Excerpts from a dataset:
--------------------------------------------------
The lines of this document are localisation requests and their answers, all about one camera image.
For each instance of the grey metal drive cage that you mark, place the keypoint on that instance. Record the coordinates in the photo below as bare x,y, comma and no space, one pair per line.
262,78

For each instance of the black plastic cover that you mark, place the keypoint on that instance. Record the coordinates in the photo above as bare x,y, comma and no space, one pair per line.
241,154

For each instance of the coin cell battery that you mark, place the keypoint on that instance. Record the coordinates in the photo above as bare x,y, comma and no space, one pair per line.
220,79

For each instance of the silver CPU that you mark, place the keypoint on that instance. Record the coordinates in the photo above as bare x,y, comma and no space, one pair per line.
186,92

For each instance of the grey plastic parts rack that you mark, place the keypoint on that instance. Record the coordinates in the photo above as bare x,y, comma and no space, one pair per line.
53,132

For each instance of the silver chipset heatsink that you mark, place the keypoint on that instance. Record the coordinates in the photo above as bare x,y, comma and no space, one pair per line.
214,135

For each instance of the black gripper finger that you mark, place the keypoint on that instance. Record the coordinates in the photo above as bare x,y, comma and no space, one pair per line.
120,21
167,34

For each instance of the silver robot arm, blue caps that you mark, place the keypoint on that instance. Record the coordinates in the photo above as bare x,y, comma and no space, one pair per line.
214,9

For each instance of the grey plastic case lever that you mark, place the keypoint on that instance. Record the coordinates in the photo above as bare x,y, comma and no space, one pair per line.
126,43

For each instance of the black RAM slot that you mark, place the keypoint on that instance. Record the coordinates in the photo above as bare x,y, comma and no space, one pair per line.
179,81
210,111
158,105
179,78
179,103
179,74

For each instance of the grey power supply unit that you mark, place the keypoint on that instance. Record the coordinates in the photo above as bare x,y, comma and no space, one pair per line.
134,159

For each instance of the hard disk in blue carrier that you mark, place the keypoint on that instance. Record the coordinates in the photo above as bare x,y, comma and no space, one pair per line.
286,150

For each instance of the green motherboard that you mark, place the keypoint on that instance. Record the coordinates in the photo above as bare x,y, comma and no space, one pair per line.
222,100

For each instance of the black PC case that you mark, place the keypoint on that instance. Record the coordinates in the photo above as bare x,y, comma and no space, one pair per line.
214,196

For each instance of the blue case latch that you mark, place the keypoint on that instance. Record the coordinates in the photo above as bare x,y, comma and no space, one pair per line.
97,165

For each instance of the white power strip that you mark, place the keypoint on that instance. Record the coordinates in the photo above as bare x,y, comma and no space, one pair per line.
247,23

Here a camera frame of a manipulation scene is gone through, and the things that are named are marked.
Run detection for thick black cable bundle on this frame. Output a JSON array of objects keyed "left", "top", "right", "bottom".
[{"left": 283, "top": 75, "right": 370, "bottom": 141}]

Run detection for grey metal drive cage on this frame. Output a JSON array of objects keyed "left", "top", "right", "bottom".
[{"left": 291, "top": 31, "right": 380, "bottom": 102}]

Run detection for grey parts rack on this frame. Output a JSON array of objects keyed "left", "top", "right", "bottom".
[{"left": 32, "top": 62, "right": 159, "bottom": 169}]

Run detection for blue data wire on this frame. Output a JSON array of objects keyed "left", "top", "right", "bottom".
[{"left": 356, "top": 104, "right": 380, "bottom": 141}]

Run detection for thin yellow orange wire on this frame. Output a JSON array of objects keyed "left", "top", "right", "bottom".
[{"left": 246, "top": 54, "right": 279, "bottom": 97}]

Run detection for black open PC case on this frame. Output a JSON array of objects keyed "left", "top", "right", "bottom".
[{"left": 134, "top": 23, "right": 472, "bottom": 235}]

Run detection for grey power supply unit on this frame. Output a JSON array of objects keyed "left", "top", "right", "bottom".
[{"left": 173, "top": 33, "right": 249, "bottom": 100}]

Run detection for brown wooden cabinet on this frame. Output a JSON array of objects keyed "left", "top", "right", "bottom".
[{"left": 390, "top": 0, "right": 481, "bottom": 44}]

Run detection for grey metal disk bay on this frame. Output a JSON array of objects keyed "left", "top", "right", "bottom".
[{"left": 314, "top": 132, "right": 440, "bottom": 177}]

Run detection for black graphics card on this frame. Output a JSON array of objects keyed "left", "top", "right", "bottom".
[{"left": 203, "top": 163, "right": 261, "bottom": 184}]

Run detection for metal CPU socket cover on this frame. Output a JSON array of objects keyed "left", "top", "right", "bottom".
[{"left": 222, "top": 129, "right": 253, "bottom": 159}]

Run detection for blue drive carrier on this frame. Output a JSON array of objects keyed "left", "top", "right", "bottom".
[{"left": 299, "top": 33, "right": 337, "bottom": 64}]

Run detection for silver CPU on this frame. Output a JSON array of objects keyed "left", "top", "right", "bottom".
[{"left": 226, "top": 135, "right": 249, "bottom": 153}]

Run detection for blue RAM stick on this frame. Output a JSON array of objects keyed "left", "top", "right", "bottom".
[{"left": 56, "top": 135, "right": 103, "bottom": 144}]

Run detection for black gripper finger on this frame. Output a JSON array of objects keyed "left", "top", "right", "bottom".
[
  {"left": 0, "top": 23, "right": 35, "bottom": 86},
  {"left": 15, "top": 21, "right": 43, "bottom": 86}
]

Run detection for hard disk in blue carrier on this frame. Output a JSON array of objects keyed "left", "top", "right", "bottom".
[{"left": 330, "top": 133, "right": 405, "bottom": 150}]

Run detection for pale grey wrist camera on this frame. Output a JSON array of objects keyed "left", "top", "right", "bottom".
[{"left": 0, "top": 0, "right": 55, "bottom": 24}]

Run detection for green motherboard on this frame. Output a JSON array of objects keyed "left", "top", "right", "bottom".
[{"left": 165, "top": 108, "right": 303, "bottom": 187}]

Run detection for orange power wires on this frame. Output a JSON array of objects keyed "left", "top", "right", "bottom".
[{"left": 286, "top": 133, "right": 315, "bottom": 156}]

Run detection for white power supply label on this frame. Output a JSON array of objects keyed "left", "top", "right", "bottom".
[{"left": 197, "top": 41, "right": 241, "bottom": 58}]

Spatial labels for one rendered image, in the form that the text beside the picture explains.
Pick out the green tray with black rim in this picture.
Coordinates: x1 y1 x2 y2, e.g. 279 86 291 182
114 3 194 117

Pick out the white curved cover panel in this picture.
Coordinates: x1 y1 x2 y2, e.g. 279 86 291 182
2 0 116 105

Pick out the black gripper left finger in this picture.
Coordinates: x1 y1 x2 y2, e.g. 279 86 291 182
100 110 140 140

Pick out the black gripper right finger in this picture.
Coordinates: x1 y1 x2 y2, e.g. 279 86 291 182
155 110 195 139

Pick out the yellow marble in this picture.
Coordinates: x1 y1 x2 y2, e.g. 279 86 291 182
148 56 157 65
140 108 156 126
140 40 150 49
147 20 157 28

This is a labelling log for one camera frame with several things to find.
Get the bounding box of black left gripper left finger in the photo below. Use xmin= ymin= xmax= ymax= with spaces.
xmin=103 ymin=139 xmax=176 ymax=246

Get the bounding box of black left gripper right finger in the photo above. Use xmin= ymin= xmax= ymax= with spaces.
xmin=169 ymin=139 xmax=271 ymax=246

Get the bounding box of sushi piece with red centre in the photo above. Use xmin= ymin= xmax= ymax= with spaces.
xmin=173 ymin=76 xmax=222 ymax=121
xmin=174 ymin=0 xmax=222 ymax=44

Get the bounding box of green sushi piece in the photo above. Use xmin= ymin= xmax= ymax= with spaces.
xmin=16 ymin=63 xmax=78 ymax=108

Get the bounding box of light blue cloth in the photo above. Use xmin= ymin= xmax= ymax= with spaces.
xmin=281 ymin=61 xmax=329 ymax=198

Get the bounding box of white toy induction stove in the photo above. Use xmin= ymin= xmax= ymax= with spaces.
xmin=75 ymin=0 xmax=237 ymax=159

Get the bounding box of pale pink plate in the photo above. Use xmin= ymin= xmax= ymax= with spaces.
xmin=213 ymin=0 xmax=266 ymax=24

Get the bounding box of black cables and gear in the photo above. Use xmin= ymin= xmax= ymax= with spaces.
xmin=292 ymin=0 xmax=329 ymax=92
--------------------------------------------------
» **TASK REQUIREMENTS**
From the records, work out how many lines include "Pick" and respond with the number only.

» **FINAL ANSWER**
5